# Thailand Visa's- Staying for a year...



## briannadawnk (Feb 13, 2017)

I am quite confused on the visa process. I am planing to stay in Thailand for one year and would like to know what my options are. I have a 7 year old as well, so I assume that she will also need to get a visa?

I am unsure If I will be working in Thailand, but I am considering it. So what would be the process of getting a travel visa and a work visa?

Any information on travel visas, work visas and a visa with a child would be very helpful.

Thanks in advance!


----------



## gnazi71 (Jun 17, 2012)

I'm not an expert in visas but
every person needs a visa
if you have a torurist visa you cannot absolutely work
to get a working visa you need to find a work place and then you'll get the visa

Maybe someone will explain you better


----------



## Dekillon (Jun 18, 2017)

briannadawnk said:


> I am quite confused on the visa process. I am planing to stay in Thailand for one year and would like to know what my options are. I have a 7 year old as well, so I assume that she will also need to get a visa?
> 
> I am unsure If I will be working in Thailand, but I am considering it. So what would be the process of getting a travel visa and a work visa?
> 
> ...



Hi

Working in Thailand requests to be well informed about the regulations and to be motivated. 

What kind of job are you looking for ?

If you have a job with Business visa and Work permit then you will have no problem to get a visa for your child too.

Regards


----------



## Thai Bigfoot (Aug 29, 2009)

Dekillon said:


> Hi
> 
> Working in Thailand requests to be well informed about the regulations and to be motivated.
> 
> ...


TOURIST VISA
This visa type, as its name states, is issued to foreigners entering Thailand as tourists. It must be obtained abroad before traveling to Thailand. Upon arrival a stay of 60 days will be granted, which may be extended by another 30 days (β1900 at local immigration office) for most foreign nationals. This type of visa, often called the “Retirement Visa” may be extended to long term stays of up to one year if you meet the retirement requirements.

"O" VISA
The "O" visa is good for 90 days. It costs a little more, but, you won’t have to make a trip to immigration and pay to extend it, which cannot be done. 

In both cases, you'll have to do the visa run a week or two before the visa expires. 

You'll see many people say get the standard tourist visa because it's less expensive. This is true, but, it's good for 60 days. It can be extended ONCE for 30 days, but, it costs B1,900, so, it's not really cheaper.

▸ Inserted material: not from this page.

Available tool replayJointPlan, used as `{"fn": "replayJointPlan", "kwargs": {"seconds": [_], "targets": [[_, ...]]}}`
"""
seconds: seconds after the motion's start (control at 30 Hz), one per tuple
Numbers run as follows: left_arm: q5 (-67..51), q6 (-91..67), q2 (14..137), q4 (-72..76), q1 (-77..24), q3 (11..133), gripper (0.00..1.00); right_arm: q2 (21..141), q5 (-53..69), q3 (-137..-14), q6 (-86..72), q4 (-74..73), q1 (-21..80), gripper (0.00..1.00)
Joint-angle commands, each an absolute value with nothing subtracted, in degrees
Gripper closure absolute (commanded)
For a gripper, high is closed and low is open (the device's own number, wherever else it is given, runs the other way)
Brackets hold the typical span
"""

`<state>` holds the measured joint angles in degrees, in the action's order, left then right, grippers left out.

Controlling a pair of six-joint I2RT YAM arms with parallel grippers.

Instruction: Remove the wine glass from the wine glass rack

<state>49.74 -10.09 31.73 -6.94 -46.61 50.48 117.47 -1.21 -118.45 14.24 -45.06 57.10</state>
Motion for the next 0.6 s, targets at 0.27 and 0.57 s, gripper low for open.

The "O" saves you extra trips to your local immigration office.


----------



## Martinsyam (Jul 28, 2016)

You will have to check the Thai Embassy in your own country to see, What you can get.
Retirement and tourist are total different.
In the UK you can get tourist visa for one year stay in Thailand , cost is £125 pounds and you have to show bank account statement with funds of £5000, this works the same way as retirement visa, needs to be re-stamped every 90 days , so tourist you do visa run every 90 days , and retirement you sign on every 90 days .
Do you have a job ! Or just coming .over to see whats available also your age can help. <Snip>


----------